Every line below needs to be printed again exactly, without any of its pictures.

- [Provided data]:

###

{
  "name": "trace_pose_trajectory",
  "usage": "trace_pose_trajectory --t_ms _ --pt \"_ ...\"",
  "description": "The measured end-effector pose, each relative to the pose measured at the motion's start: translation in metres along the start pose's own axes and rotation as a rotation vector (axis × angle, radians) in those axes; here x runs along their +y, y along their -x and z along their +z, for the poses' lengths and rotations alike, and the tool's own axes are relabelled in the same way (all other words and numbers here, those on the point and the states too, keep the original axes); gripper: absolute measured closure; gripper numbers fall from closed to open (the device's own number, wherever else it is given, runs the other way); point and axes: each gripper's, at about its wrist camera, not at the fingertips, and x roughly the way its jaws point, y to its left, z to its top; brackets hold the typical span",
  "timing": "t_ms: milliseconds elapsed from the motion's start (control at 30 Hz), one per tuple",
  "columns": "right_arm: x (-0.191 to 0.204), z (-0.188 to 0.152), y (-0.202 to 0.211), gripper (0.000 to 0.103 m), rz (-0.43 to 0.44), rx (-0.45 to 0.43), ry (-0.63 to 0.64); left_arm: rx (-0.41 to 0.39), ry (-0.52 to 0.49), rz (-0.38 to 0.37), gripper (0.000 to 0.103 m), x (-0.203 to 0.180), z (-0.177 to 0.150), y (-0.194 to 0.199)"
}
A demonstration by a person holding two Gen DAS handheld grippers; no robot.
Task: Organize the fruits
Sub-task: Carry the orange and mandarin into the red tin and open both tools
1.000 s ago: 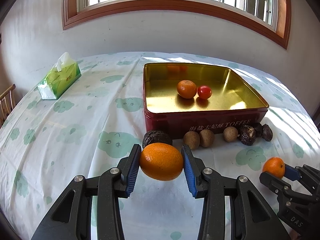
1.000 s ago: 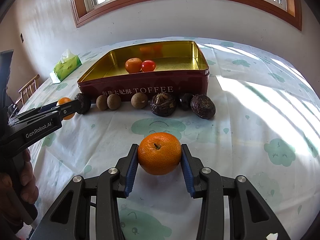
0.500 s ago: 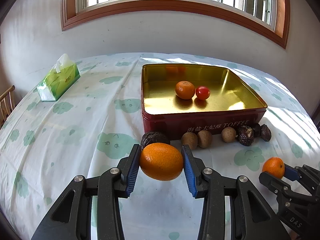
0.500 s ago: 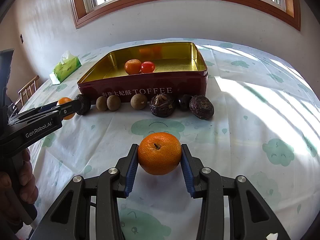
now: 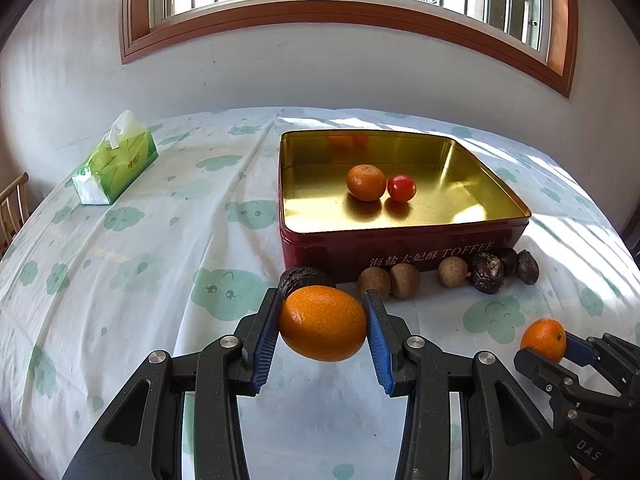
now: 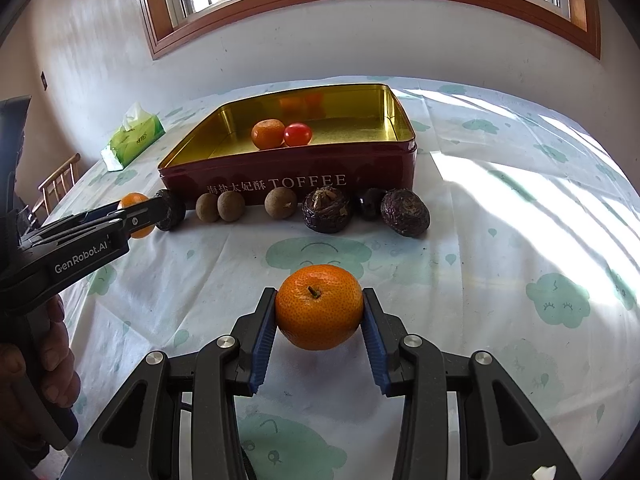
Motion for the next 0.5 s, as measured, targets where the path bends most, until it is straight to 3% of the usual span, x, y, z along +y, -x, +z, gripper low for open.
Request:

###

- [Response]:
{
  "name": "trace_pose_trajectory",
  "usage": "trace_pose_trajectory --t_ms _ --pt \"_ ...\"",
  "description": "The measured end-effector pose, each relative to the pose measured at the motion's start: translation in metres along the start pose's own axes and rotation as a rotation vector (axis × angle, radians) in those axes; here x runs along their +y, y along their -x and z along their +z, for the poses' lengths and rotations alike, and the tool's own axes are relabelled in the same way (all other words and numbers here, those on the point and the states too, keep the original axes); gripper: absolute measured closure; gripper numbers fall from closed to open (the device's own number, wherever else it is given, runs the other way); point and axes: each gripper's, at about its wrist camera, not at the fingertips, and x roughly the way its jaws point, y to its left, z to its top; brackets hold the typical span",
  "timing": "t_ms: milliseconds elapsed from the motion's start (control at 30 Hz), one per tuple",
  "columns": "right_arm: x (-0.191 to 0.204), z (-0.188 to 0.152), y (-0.202 to 0.211), gripper (0.000 to 0.103 m), rz (-0.43 to 0.44), rx (-0.45 to 0.43), ry (-0.63 to 0.64); left_arm: rx (-0.41 to 0.39), ry (-0.52 to 0.49), rz (-0.38 to 0.37), gripper (0.000 to 0.103 m), x (-0.203 to 0.180), z (-0.177 to 0.150), y (-0.194 to 0.199)"
}
A demonstration by a person holding two Gen DAS handheld grippers; no robot.
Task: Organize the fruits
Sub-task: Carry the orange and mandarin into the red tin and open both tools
1.000 s ago: 
1.000 s ago: 
0.500 s ago: 
0.500 s ago: 
now: 
now: 
Motion for the next 0.5 s, as measured, targets where the path bends most, until it is straight to 3% of the usual span, x, y, z along +y, -x, +z, gripper low for open.
Request:

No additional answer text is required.